**Task goal**
Among the lines below, take the one holding "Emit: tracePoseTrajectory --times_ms", the one holding "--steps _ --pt", and all lines between them. Set them down exactly.

**Stored dataset items**
○ ○ ○

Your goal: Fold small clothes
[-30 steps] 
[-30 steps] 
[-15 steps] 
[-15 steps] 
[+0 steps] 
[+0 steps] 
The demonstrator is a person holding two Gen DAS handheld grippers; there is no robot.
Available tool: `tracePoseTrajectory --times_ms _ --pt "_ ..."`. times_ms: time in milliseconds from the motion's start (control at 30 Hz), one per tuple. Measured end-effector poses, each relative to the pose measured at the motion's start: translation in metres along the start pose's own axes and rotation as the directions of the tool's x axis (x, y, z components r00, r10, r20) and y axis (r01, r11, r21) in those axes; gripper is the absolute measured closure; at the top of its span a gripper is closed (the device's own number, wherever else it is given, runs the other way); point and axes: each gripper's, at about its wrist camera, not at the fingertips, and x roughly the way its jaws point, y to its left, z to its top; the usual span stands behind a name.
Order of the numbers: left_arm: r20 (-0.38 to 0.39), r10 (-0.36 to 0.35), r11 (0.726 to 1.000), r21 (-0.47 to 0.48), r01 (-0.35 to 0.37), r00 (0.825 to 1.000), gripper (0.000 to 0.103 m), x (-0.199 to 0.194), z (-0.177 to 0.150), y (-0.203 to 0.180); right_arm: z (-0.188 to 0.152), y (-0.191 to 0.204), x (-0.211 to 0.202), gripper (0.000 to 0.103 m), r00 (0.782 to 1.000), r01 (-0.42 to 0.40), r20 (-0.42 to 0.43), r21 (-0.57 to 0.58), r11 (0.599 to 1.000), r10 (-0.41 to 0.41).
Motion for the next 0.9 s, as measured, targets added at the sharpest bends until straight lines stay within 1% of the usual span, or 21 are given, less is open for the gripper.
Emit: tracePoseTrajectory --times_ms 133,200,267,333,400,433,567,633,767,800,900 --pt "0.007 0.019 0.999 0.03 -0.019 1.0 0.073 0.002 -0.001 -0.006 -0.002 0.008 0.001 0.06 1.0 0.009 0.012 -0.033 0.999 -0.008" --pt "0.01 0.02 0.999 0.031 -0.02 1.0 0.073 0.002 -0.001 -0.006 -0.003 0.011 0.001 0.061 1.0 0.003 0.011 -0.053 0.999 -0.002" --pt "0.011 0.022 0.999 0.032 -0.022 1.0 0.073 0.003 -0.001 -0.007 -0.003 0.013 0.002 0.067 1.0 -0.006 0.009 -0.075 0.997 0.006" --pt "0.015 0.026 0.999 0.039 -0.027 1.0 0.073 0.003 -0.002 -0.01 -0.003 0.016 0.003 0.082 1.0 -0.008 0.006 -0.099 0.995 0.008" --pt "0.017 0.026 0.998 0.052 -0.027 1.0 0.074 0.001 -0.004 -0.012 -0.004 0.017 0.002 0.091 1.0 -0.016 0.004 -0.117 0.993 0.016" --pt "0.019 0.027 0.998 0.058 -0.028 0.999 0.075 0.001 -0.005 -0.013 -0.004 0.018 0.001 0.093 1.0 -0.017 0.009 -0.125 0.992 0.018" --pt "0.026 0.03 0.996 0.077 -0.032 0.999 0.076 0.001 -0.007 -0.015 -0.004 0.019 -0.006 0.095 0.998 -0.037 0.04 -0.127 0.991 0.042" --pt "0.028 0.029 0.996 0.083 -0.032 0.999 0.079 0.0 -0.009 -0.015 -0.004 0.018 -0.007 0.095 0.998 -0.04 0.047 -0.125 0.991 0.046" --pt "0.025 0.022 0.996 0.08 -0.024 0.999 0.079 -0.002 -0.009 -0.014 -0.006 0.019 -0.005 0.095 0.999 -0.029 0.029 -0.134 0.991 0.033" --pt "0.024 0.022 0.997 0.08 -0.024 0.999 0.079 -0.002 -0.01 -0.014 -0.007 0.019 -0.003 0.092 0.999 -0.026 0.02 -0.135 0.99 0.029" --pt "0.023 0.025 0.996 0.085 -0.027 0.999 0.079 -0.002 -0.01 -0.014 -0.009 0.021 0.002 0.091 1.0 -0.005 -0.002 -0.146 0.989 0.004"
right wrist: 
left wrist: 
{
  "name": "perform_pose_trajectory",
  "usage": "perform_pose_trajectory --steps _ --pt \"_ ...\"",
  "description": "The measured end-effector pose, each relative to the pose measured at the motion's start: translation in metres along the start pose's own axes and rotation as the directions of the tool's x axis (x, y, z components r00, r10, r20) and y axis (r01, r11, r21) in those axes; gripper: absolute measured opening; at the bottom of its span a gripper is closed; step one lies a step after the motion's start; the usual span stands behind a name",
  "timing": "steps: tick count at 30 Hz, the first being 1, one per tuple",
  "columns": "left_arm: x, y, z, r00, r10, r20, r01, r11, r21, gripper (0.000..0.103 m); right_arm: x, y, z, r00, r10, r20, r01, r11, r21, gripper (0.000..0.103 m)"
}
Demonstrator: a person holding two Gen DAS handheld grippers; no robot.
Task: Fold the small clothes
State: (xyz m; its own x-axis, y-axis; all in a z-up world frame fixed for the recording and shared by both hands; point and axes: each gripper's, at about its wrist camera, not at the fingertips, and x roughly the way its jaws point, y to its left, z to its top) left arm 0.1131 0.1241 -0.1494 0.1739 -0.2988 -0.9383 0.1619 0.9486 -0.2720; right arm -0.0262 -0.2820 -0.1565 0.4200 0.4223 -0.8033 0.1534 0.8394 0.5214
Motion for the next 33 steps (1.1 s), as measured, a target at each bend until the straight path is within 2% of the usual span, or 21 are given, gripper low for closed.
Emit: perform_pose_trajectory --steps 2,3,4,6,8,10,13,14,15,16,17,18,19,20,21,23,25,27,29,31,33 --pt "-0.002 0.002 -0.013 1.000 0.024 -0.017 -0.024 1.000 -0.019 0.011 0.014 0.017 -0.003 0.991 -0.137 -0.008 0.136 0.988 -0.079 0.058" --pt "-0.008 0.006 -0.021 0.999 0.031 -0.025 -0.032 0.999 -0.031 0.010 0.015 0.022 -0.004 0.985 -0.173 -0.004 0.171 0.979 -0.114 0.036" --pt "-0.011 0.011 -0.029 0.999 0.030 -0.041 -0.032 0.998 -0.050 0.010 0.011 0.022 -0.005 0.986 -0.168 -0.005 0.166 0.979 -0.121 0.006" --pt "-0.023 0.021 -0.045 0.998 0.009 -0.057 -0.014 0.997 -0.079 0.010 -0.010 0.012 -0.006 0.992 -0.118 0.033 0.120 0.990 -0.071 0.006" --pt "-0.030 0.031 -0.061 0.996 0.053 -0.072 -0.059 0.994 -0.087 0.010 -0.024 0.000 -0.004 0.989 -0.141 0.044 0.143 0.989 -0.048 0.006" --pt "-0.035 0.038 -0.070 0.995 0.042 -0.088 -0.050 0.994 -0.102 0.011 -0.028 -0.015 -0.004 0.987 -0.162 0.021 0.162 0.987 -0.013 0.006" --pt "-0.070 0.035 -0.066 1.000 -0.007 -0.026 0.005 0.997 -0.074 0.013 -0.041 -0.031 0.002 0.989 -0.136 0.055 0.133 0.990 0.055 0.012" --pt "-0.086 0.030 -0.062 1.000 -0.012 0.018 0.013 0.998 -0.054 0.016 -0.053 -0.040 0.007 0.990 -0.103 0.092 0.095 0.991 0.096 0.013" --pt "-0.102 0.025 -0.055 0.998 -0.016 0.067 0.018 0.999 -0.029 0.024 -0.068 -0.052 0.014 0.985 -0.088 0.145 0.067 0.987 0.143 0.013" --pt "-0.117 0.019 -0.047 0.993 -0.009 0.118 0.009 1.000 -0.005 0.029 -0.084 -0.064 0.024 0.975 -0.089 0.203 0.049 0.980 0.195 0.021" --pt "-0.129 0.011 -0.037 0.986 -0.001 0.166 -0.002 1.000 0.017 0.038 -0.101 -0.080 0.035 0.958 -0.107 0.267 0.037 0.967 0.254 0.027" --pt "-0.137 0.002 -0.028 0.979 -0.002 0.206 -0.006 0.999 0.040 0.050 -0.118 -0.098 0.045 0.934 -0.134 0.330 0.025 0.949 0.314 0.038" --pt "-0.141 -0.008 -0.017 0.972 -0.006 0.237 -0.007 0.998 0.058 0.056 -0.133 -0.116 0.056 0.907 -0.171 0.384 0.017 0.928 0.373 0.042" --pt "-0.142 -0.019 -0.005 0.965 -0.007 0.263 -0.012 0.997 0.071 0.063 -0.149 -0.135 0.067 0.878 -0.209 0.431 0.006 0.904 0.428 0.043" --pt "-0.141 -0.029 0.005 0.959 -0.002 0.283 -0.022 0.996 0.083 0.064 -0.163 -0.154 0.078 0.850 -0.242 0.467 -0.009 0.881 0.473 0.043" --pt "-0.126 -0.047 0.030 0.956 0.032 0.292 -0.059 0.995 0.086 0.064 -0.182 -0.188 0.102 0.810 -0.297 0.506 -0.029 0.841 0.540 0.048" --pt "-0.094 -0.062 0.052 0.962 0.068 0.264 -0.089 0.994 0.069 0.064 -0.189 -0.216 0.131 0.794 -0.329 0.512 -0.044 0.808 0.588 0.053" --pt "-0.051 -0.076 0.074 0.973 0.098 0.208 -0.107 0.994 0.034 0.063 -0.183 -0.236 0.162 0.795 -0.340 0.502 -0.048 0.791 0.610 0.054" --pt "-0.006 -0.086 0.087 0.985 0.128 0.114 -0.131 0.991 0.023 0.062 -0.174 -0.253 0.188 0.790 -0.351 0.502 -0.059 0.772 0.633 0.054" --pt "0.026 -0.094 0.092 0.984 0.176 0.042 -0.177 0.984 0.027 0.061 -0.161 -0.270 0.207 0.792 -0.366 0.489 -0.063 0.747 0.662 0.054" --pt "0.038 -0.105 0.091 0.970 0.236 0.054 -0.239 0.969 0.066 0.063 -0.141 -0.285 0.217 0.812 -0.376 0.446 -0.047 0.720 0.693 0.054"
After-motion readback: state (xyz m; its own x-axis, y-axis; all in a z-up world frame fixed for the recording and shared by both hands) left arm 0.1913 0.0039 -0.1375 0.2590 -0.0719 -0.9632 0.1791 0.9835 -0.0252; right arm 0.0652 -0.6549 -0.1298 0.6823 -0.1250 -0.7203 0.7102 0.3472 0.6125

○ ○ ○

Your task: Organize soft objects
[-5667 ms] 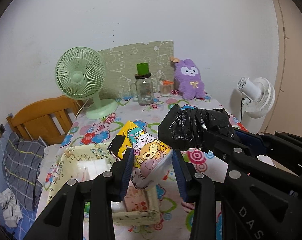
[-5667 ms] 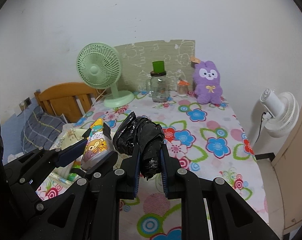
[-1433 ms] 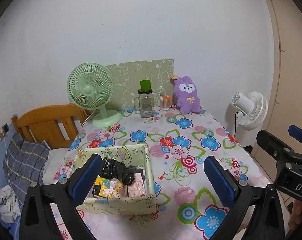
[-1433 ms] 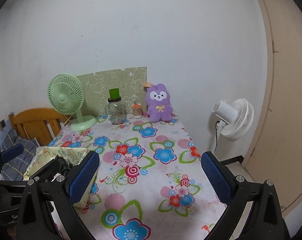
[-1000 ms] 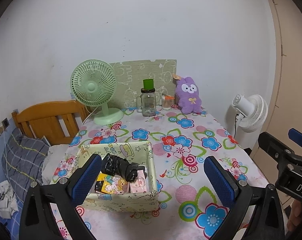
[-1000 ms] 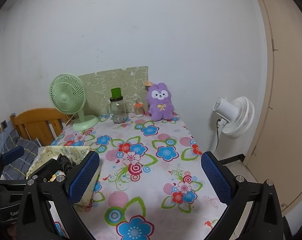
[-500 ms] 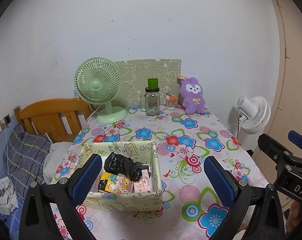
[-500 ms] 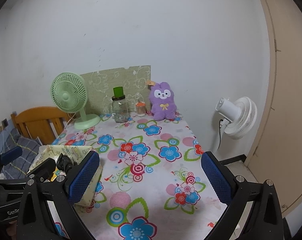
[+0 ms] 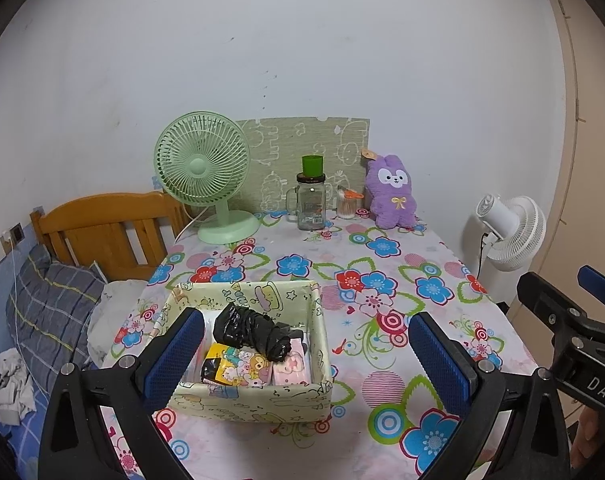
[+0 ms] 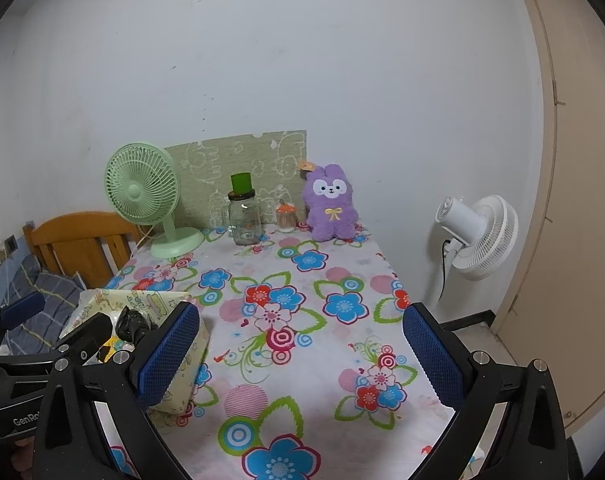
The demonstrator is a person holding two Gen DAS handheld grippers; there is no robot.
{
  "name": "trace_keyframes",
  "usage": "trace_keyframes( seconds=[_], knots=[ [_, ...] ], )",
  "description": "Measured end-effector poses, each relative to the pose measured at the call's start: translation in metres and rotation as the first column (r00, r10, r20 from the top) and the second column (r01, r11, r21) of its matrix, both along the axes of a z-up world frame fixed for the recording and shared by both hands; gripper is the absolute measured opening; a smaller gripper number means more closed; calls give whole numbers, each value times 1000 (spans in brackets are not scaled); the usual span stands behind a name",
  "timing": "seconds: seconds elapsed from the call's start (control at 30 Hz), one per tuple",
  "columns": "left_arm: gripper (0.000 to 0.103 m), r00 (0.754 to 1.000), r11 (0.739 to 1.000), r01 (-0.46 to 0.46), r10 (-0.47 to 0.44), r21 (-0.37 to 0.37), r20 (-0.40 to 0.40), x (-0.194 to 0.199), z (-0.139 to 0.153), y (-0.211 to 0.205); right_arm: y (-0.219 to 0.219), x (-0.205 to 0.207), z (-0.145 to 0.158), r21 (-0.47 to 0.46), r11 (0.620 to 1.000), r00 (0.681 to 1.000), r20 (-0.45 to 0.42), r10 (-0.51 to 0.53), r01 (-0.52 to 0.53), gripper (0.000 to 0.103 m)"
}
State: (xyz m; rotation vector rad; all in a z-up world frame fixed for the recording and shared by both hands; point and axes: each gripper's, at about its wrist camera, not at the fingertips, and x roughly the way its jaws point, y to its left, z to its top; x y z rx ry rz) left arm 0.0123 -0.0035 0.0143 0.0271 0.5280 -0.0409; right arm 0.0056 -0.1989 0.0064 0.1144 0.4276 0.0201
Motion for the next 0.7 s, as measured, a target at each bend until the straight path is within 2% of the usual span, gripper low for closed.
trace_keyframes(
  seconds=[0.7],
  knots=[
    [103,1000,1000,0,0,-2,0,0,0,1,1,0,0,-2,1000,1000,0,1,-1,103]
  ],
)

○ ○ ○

**Task output**
Emit: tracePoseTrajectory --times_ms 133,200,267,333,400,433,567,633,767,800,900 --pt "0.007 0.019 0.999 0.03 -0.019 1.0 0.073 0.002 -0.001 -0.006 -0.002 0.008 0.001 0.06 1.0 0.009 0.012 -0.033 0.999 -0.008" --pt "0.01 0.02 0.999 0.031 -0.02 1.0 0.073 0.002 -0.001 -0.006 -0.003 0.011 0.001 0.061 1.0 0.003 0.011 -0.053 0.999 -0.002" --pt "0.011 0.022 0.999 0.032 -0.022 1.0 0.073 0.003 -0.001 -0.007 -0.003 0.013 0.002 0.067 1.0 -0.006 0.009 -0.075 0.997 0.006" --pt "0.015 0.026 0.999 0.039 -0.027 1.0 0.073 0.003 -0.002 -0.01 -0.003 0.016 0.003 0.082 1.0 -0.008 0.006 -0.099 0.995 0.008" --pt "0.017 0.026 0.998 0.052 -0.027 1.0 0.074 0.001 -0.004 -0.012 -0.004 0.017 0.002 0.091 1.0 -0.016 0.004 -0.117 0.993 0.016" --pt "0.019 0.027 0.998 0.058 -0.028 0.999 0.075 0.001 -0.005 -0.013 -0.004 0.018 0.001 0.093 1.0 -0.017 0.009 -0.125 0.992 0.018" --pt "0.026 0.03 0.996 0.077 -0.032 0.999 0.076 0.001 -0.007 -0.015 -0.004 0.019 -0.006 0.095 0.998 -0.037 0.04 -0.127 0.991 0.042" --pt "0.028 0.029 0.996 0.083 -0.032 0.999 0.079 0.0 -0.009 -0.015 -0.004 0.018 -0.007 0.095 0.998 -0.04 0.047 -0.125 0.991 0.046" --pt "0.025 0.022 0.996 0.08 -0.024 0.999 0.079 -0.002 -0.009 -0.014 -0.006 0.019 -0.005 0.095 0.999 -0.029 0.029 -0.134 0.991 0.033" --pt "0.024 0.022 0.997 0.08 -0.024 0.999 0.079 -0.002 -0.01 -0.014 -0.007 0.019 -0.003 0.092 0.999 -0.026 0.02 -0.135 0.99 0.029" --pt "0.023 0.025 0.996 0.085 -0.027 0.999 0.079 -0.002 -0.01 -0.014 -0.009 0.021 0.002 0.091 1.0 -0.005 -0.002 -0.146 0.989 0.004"
right wrist: 
left wrist: 
{
  "name": "perform_pose_trajectory",
  "usage": "perform_pose_trajectory --steps _ --pt \"_ ...\"",

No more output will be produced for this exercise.